Inherent limitations to FEES are mitigated by referencing selection criteria found in Table 7.4. Three limitations that warrant further discussion are exam tolerance, limited information regarding the oral and esophageal phases, and lack of visualization of aspiration during the swallow. Poor exam tolerance can lead to a truncated exam which limits the acquisition of salient information. Patients may experience minimal discomfort, gagging, or emesis. To avoid these complications, topical analgesics are administered. When compared to VFSS, FEES offers a less holistic view with emphasis on the pharyngeal phase. In addition, events during the swallow, including aspiration, cannot be visualized during the normal white-out period when the combined effect of pharyngeal constriction and epiglottic tilt obscure the view of the larynx.

Manometry

High-resolution manometry (HRM) provides biomechanical swallowing information, which serves to inform both diagnosis and treatment strategies. The technique involves passing a flexible catheter through the nose and into the pharynx and esophagus to capture swallowing-related pressures along the catheter’s sensor array [39]. The output of HRM is quantitative information including: the force of the pharyngeal propulsive wave, the squeezing tone of the UES, and the timing of the coordination between the pharyngeal contraction and UES relaxation [40].

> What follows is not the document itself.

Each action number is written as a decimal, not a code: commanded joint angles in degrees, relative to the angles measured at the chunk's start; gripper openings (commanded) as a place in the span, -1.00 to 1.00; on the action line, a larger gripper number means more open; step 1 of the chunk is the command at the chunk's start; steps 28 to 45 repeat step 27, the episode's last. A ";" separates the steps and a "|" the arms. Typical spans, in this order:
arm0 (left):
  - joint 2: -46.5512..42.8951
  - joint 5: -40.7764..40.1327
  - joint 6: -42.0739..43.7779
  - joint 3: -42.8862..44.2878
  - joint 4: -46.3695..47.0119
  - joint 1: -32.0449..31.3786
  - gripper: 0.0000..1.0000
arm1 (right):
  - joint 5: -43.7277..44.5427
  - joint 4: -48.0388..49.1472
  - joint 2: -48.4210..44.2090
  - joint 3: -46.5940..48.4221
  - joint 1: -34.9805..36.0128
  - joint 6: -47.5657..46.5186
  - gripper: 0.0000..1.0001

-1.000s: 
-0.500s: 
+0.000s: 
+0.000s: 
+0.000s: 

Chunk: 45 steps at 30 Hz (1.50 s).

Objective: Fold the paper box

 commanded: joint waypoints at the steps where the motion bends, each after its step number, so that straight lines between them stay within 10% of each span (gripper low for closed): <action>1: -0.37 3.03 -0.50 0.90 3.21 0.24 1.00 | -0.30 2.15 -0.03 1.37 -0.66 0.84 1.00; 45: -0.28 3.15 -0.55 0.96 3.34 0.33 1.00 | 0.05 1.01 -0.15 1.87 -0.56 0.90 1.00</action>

Hoffman et al. used simultaneous HRM and videofluoroscopy to determine if results of Modified Barium Swallow Impairment Profile (MBSImP) and penetration/aspiration status could be identified from HRM alone. MBSImP parameters were correctly identified as being normal or disordered approximately 91% of the time. These data suggest HRM provides quantitative functional data at the bedside to supplement and, at times, replace traditional VFSS, thus avoiding radiation exposure [41].

HRM has potential to guide and validate the efficacy of surgical management of the UES (e.g., dilation, Botox, myotomy) and/or therapeutic interventions to optimize swallow strength and coordination. See Chap. 8 “High Resolution Manometry and Its Utility in Patients with Neurological Diseases Affecting the Larynx/Pharynx” for additional information regarding manometry.

Closing

Oropharyngeal dysphagia is a highly prevalent comorbidity in neurogenic disease and presents a serious health threat, which may lead to aspiration PNA, malnutrition, hospitalization, and death. Early identification of risk is fundamental by using a battery of diagnostic tools in a complimentary and timely fashion.

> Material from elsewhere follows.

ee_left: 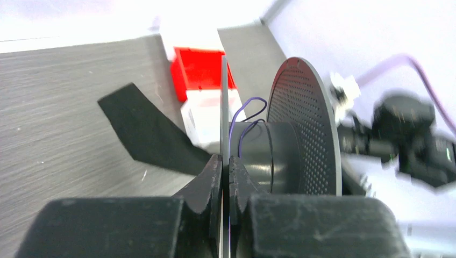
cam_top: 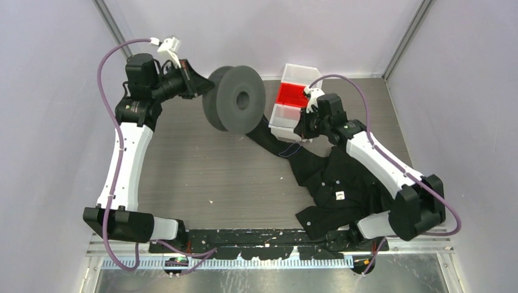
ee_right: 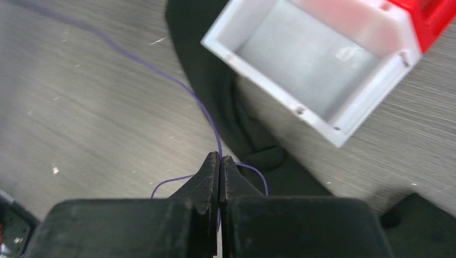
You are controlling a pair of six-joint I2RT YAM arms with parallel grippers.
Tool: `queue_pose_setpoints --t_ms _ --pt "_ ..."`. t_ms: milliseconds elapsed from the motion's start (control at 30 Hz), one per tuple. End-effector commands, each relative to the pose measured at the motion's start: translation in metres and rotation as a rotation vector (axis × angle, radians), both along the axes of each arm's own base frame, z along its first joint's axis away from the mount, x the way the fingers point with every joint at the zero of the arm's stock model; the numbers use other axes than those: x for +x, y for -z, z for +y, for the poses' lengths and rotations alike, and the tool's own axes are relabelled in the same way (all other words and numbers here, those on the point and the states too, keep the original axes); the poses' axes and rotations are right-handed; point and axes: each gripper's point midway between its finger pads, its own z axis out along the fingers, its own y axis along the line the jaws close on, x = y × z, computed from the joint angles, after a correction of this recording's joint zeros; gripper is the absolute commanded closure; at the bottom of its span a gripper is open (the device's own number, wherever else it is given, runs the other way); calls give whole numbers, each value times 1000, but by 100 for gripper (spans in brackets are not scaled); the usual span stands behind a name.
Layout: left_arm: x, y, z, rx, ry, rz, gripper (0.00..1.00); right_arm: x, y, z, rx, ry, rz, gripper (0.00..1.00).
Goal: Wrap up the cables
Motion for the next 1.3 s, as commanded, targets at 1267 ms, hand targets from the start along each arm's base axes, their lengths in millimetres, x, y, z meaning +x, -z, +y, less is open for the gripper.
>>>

In the context of neurogenic dysphagia assessment, a patient-centric, holistic approach is paramount to maximize quality of life. Optimal outcomes are achieved by a multidisciplinary team, which may include at various stages a neurologist, registered nurse, SLP, otolaryngologist, radiologist, and dietitian.

This chapter highlights a spectrum of noninstrumental and instrumental tools, all of which play a role within dysphagia management. Assessments should be reproducible, sensitive, and specific to the condition and objective when possible. Striving to quantify swallowing disturbance is crucial in order to predict risk, accurately diagnose, and recommend effective intervention.